◆ **SOURCE RECORDS**:
┄┄┄┄┄┄┄┄┄┄┄┄┄┄┄┄┄┄┄┄

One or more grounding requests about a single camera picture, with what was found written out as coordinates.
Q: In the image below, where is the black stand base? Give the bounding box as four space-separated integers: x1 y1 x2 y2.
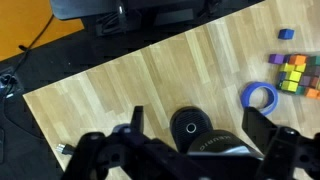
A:
49 0 221 37

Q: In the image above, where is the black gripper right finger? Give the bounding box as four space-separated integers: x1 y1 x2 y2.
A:
241 106 320 180

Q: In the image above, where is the large orange floor mat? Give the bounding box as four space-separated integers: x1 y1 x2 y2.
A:
0 0 85 63

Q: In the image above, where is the clear plastic jar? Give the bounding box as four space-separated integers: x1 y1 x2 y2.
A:
274 53 320 100

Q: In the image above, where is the orange wooden cube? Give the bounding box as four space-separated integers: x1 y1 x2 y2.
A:
288 54 308 66
304 87 320 99

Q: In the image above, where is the black Keurig coffee maker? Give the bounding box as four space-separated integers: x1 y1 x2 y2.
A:
169 105 264 161

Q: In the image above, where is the blue masking tape roll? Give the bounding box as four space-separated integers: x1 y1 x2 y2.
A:
240 81 279 117

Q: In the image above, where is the blue wooden cube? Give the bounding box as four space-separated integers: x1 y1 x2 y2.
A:
278 28 296 41

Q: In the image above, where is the yellow wooden cube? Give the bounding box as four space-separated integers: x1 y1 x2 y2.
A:
286 70 303 83
295 63 307 73
280 80 299 93
279 63 296 73

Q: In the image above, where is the purple wooden cube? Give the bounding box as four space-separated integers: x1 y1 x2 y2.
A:
268 53 285 65

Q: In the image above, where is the black floor cable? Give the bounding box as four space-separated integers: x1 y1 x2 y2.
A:
0 13 56 101

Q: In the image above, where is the black coffee maker power cord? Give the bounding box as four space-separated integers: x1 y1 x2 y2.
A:
55 143 76 156

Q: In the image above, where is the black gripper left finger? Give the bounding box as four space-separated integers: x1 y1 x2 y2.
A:
61 105 158 180

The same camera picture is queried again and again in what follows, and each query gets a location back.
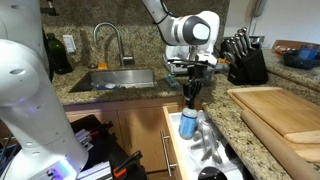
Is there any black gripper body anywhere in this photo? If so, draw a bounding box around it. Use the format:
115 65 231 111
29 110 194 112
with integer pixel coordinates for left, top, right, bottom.
186 63 209 86

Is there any white and blue pump bottle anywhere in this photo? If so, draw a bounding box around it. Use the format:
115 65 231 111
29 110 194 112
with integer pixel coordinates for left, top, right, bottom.
178 99 199 140

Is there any open wooden drawer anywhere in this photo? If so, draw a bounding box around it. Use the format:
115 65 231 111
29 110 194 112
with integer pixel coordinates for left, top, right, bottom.
162 104 254 180

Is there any white drawer liner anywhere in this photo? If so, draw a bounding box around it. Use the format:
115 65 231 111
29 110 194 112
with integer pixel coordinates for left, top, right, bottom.
168 111 244 180

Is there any green glass bottle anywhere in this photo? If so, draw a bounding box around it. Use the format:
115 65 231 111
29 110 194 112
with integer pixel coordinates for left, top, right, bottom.
44 32 74 75

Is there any black knife block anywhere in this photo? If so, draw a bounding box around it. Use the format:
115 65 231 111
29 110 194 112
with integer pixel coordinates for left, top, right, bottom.
221 27 270 86

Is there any wooden base cabinet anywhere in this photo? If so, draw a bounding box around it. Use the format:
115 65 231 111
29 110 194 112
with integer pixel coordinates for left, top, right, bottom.
64 96 184 174

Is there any stainless steel sink basin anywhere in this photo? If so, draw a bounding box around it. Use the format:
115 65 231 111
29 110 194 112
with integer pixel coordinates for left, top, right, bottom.
69 68 158 94

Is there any steel kitchen faucet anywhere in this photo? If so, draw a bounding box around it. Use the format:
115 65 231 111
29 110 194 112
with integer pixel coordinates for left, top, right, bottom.
93 22 136 68

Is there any large wooden cutting board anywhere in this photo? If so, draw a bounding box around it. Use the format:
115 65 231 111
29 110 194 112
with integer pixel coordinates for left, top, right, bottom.
227 86 320 145

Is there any black round lid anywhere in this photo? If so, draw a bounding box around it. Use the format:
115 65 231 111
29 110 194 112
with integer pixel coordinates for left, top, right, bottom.
197 166 229 180

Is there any orange black clamp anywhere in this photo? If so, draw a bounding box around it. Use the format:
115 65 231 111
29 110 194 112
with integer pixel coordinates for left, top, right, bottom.
89 121 113 138
112 150 144 179

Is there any wooden rolling pin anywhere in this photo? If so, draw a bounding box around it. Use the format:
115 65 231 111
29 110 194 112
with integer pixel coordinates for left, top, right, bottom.
240 109 320 180

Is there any black robot cart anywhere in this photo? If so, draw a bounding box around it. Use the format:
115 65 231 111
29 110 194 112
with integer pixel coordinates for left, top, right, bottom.
66 114 148 180

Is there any blue box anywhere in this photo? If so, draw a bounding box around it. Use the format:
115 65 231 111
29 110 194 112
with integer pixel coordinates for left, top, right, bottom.
296 44 320 62

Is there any small wooden cutting board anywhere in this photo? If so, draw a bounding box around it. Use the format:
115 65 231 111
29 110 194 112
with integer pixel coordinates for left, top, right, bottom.
292 142 320 164

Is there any metal drawer handle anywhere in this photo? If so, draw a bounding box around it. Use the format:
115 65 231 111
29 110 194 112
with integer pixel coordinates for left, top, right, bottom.
159 130 178 178

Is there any white wall outlet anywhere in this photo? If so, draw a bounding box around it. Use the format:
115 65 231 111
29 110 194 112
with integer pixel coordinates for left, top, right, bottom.
62 34 77 54

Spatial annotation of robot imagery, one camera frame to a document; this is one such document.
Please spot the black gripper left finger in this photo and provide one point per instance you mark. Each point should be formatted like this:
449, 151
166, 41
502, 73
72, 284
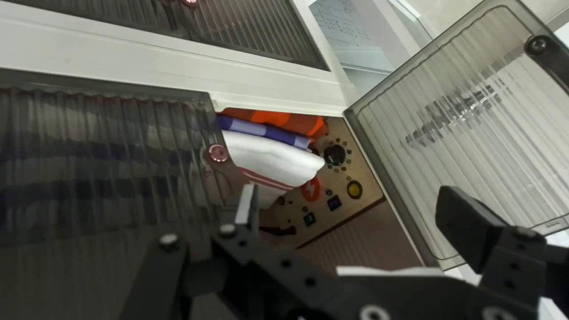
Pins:
246, 204

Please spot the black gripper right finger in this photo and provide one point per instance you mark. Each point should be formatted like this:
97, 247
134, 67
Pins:
469, 227

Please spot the blue striped folded cloth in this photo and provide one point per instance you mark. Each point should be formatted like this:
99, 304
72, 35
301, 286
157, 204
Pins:
261, 129

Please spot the wooden toy button panel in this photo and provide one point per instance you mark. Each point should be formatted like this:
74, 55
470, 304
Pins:
357, 170

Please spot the white folded cloth red stripe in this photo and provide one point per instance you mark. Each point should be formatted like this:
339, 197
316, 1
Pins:
268, 160

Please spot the clear ribbed bin lid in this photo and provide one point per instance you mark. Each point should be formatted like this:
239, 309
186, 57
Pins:
463, 147

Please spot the smoked ribbed cabinet door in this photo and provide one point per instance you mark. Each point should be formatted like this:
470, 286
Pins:
250, 26
90, 165
90, 9

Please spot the orange folded cloth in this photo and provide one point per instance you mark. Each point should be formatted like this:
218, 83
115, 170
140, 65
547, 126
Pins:
296, 124

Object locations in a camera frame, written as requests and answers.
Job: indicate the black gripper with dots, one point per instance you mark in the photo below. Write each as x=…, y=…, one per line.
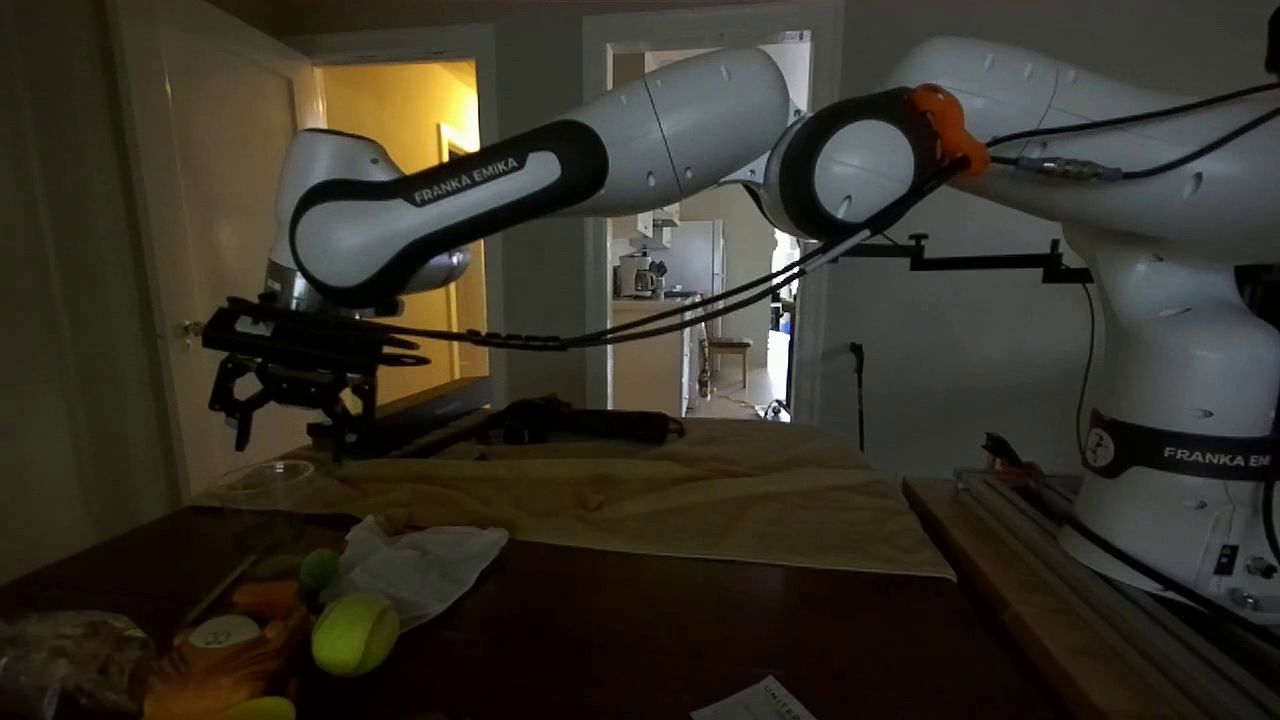
x=307, y=369

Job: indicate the yellow-green tennis ball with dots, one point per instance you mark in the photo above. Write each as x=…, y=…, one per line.
x=352, y=633

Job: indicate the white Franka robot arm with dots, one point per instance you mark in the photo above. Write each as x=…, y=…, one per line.
x=1174, y=333

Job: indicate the small green spiky ball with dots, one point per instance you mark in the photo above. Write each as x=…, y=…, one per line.
x=316, y=570

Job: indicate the long black bar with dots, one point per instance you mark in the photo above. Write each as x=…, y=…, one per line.
x=424, y=416

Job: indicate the metal door knob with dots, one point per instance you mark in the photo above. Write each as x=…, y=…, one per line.
x=191, y=331

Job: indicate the thin wooden stick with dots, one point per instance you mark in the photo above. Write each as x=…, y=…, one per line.
x=224, y=581

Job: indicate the small orange toy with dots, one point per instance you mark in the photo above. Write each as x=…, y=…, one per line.
x=266, y=596

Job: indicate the white crumpled cloth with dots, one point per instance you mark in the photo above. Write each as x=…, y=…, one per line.
x=422, y=566

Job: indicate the yellow hallway door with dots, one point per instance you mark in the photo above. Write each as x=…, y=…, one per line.
x=471, y=302

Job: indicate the white round disc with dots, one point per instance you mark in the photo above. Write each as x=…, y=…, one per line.
x=224, y=633

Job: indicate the white room door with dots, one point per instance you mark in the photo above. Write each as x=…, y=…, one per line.
x=200, y=172

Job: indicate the orange fruit toy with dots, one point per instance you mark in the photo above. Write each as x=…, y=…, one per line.
x=200, y=684

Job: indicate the black elongated device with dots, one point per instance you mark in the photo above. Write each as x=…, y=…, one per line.
x=584, y=427

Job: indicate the crumpled clear plastic bag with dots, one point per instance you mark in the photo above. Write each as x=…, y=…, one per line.
x=66, y=667

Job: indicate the white kitchen counter cabinet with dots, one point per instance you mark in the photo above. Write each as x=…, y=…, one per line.
x=655, y=365

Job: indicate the kitchen counter appliance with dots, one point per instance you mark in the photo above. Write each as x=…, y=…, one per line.
x=643, y=274

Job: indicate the white refrigerator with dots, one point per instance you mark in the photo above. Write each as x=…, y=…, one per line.
x=701, y=266

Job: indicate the small wooden stool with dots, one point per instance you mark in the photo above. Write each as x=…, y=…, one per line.
x=730, y=361

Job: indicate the white paper card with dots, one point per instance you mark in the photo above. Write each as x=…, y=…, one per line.
x=756, y=702

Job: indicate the small black clamp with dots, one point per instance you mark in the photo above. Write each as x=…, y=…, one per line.
x=1009, y=462

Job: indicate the wooden base board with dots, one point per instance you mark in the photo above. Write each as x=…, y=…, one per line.
x=1015, y=603

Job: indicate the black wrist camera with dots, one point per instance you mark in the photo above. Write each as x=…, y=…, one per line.
x=307, y=326

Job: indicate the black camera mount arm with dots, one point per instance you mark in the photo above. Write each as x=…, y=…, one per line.
x=987, y=263

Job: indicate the metal base rail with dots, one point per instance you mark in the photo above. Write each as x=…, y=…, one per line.
x=1144, y=627

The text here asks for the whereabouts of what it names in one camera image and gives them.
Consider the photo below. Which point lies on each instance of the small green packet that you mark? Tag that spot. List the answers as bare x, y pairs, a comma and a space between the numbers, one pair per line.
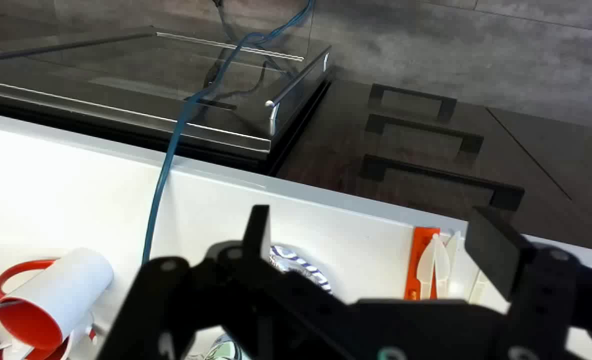
220, 348

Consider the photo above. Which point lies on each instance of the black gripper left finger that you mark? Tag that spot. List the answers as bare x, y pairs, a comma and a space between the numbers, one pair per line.
260, 232

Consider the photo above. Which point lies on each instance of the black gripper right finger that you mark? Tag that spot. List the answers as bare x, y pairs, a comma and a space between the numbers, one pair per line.
502, 257

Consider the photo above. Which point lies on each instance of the white mug red inside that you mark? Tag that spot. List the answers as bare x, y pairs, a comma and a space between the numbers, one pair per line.
63, 287

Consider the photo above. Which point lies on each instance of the dark wooden drawer cabinet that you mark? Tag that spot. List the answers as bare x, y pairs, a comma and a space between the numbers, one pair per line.
542, 167

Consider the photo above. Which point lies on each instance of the blue patterned ceramic bowl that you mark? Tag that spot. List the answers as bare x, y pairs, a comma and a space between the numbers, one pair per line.
306, 266

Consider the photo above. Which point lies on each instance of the orange utensil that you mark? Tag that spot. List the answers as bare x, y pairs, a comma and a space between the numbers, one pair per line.
417, 266

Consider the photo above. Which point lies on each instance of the white plastic cutlery packet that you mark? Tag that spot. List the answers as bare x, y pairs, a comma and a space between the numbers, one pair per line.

┄┄┄┄┄┄┄┄┄┄┄┄┄┄┄┄┄┄┄┄

◆ **ASSIGNMENT**:
Once you have checked every line of the material above, return the ones that hold the string "coffee".

◆ **ANSWER BOX**:
Q: In the image above, where is the black Keurig coffee maker? Give the bounding box as four space-separated integers: x1 y1 x2 y2.
Q: In the image above, where is the black coffee maker power cord? Give the bounding box as four space-separated integers: x1 y1 x2 y2.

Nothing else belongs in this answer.